You need balance. You need that Yin and Yang. You need an infusion of new ideas, talent, and technology, but it must be tempered by experience, contextual understanding, and an appreciation for bigger pictures. Conversely, you need to not be set in your way and assume you know everything, and be unwilling to explore new ideas or opportunities. It's not enough to say, "We've already tried that and it didn't work." It's far better to say, "We've already tried that and it didn't work. And here's why... Now let's see how we could adjust, change, or bring in a new idea and try to improve it again."

What' s bad is when either side becomes obstinate and refuses to listen. In my experience, if someone dismisses people simply based upon their age -- either old or young -- you can summarily dismiss anything that comes out of their mouths.

And that's what's exciting about having students come in, join the team, and bring their experience to the environment. Many of these students will be conversant in technologies and techniques that some of us are unfamiliar with. That's exciting -- that's an opportunity for us to learn. And it's an opportunity to share knowledge, teach, and provide any benefit from any wisdom we've gained through experience.

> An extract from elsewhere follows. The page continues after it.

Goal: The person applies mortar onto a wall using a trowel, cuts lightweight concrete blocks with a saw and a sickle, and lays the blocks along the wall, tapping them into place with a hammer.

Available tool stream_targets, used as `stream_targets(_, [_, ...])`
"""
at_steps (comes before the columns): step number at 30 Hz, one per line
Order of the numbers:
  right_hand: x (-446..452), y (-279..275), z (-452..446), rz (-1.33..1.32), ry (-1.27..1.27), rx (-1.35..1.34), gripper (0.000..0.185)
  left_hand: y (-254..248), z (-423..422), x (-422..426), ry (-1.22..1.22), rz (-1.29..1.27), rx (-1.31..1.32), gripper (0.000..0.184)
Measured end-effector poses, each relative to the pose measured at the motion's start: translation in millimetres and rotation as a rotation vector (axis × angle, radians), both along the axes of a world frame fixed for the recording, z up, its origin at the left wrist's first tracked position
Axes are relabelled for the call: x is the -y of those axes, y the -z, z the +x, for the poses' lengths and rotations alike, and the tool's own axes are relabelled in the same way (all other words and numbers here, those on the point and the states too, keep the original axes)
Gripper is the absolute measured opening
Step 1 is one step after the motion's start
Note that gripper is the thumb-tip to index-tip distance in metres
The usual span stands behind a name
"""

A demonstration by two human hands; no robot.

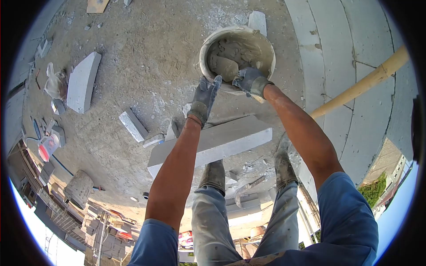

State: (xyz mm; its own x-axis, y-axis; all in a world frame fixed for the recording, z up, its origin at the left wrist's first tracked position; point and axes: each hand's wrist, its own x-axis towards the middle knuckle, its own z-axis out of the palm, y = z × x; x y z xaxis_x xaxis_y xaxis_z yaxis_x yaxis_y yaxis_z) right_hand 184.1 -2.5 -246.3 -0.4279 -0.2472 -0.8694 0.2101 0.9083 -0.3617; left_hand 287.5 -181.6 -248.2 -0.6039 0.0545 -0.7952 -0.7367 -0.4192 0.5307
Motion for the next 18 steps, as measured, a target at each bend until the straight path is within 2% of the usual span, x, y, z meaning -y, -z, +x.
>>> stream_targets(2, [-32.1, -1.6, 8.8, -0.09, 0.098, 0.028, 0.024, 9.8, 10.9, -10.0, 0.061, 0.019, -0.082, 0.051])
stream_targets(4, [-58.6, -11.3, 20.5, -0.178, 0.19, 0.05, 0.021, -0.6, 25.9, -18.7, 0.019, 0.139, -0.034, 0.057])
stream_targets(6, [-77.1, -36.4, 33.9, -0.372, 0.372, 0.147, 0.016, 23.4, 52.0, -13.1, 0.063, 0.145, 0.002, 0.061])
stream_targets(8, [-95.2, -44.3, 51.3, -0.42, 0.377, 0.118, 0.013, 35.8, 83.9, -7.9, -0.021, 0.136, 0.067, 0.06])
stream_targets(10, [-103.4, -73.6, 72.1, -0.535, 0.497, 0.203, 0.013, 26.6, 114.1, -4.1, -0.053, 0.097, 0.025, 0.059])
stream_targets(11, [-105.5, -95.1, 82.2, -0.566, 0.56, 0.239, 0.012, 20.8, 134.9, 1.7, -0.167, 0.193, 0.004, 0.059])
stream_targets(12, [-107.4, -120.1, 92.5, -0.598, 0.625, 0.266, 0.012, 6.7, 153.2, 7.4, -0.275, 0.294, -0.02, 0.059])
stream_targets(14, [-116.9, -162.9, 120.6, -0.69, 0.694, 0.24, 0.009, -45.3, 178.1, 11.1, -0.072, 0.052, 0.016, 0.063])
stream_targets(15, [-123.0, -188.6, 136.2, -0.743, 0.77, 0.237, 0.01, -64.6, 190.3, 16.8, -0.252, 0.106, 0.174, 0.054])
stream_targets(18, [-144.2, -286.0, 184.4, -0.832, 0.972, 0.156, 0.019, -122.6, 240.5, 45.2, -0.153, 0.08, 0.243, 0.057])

We're proud to be able to support both of our amazing post-secondary institutions in London. We've benefitted from having Fanshawe and Western here, and many of our co-ops and interns have gone on to full employment at Echidna. And we do our best to give back to the community wherever and whenever we can, so that we can continue to support the growth of the incredible technology sector here in London. 

We truly hope the students enjoy their tours of all the amazing companies in London and we look forward to working with them in the not-too-distant future!


Questions Answered

How do you build a team?

Should you have just older people working?

Should you have an all young team?

What's the value of age diversity?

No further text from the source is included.